Hsp70 also known as Heat Shock Protein 70 or HSPA1B is a molecular chaperone with a mass of approximately 70 kDa. It plays a mechanical role by assisting in the proper folding of nascent polypeptide chains and the refolding of misfolded proteins. Researchers often detect Hsp70 using Western blot and immunohistochemistry (IHC) techniques. Hsp70 is widely expressed in many tissues particularly during stress conditions like heat shock where its expression level increases significantly.

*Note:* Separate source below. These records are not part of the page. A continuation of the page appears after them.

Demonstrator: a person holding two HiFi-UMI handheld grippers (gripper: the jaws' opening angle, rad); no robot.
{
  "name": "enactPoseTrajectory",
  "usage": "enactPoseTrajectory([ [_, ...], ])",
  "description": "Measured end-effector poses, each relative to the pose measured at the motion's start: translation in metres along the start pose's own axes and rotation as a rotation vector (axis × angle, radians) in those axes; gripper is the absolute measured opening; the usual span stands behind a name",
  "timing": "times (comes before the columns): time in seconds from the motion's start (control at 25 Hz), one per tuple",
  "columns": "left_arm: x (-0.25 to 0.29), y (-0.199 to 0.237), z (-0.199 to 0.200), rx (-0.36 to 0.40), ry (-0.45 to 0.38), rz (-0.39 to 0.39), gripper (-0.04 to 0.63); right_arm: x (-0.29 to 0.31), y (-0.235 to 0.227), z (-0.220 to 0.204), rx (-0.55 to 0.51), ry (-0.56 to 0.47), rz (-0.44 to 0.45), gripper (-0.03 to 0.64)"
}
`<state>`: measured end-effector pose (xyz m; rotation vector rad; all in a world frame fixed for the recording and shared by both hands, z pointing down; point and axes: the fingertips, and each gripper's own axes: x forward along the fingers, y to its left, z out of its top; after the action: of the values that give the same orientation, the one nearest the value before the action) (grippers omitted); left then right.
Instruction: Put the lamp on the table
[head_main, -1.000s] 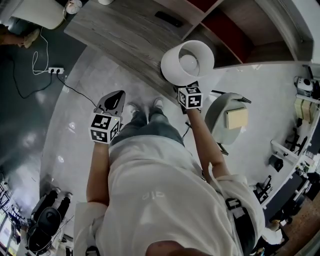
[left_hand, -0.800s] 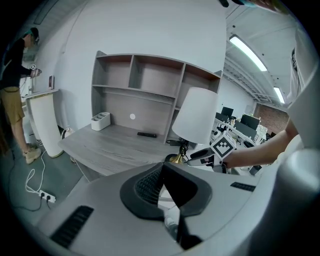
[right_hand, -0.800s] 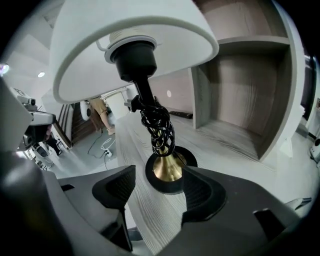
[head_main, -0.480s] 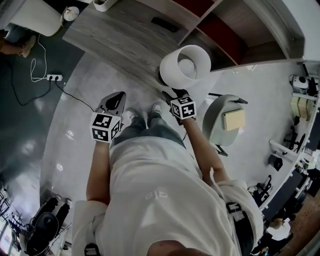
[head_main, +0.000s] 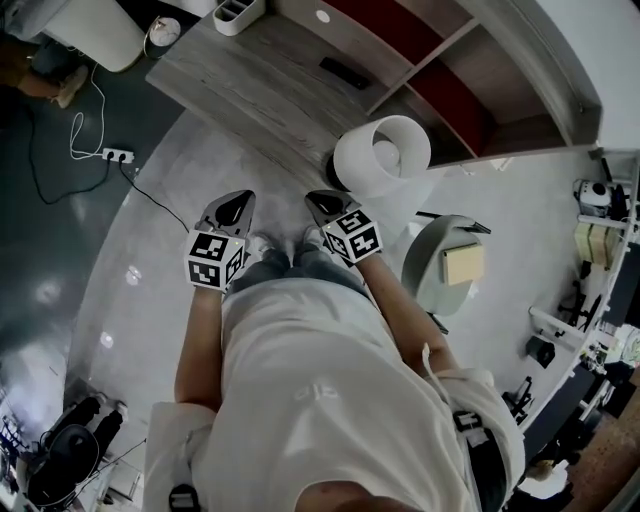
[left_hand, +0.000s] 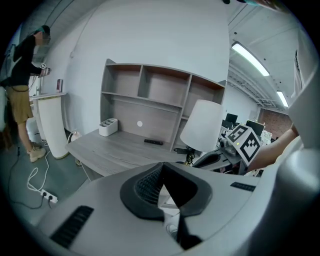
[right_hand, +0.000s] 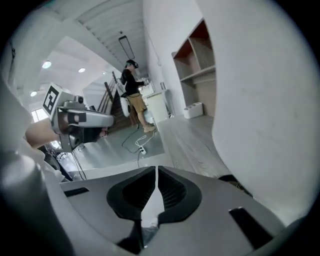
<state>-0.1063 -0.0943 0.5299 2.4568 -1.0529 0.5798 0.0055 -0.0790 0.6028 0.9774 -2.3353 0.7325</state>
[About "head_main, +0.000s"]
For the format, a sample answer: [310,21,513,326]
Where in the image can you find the black harness strap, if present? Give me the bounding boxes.
[451,409,512,512]

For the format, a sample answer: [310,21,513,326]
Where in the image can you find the white table lamp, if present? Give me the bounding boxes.
[323,114,433,200]

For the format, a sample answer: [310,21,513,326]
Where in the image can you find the person's grey trousers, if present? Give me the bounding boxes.
[226,246,372,302]

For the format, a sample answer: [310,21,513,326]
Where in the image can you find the stack of tan boxes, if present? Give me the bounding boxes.
[573,221,622,272]

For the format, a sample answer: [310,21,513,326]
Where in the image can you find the black remote control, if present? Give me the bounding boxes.
[319,55,372,91]

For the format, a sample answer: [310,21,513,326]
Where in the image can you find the grey round shell chair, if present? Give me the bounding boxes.
[401,211,492,334]

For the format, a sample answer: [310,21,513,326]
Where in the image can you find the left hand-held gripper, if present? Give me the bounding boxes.
[185,189,258,293]

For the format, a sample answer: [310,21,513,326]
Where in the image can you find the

Biological function summary
Hsp70 operates by stabilizing intermediate states of folding proteins preventing aggregation and facilitating the correct folding process. It often forms a complex with co-chaperones such as Hsp40 and nucleotide exchange factors. This complex is essential for the protein's activity and function. Additionally Hsp70 participates in protein degradation pathways by guiding misfolded proteins to the proteasome for degradation maintaining cellular homeostasis.
Pathways
This molecular chaperone plays significant roles in the heat shock response and unfolded protein response pathways. Hsp70 interacts closely with proteins such as Hsp90 and co-chaperones which together help protect cells from stress-induced damage. The protein also participates in the JAK/STAT signaling pathway influencing cell proliferation and apoptosis. These interactions suggest an integral role in maintaining cellular integrity during stress conditions.

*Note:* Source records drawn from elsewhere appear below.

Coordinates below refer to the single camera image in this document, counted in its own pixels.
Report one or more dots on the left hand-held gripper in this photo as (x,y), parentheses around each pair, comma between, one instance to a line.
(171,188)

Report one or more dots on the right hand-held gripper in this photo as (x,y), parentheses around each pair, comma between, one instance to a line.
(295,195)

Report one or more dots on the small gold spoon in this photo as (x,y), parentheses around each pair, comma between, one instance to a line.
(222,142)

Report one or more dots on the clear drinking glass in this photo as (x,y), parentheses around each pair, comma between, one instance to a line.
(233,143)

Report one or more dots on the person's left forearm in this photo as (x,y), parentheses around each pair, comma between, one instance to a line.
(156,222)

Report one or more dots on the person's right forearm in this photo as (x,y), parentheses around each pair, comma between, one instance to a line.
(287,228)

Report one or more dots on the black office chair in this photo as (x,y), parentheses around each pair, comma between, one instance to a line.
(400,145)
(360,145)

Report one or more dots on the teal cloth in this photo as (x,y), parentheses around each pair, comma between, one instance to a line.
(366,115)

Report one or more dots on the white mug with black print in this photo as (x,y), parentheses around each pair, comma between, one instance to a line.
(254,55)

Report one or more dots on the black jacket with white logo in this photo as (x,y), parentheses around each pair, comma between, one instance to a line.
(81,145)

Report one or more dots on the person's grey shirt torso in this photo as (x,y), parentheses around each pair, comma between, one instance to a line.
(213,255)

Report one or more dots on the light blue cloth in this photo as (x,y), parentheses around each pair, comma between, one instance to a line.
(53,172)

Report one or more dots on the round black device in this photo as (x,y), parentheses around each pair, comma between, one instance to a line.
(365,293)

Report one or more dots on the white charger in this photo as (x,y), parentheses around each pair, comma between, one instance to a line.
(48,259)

Overexpression of Hsp70 has been associated with various cancers and neurodegenerative diseases. In cancer Hsp70 helps tumor cells survive the hostile tumor microenvironment partly by interacting with anti-apoptotic proteins such as Bcl-2. In neurodegenerative disorders such as Alzheimer's disease Hsp70 associates with amyloid-beta peptides potentially mitigating their aggregation toxicity. These interactions highlight Hsp70's importance in both protective and pathological cellular processes.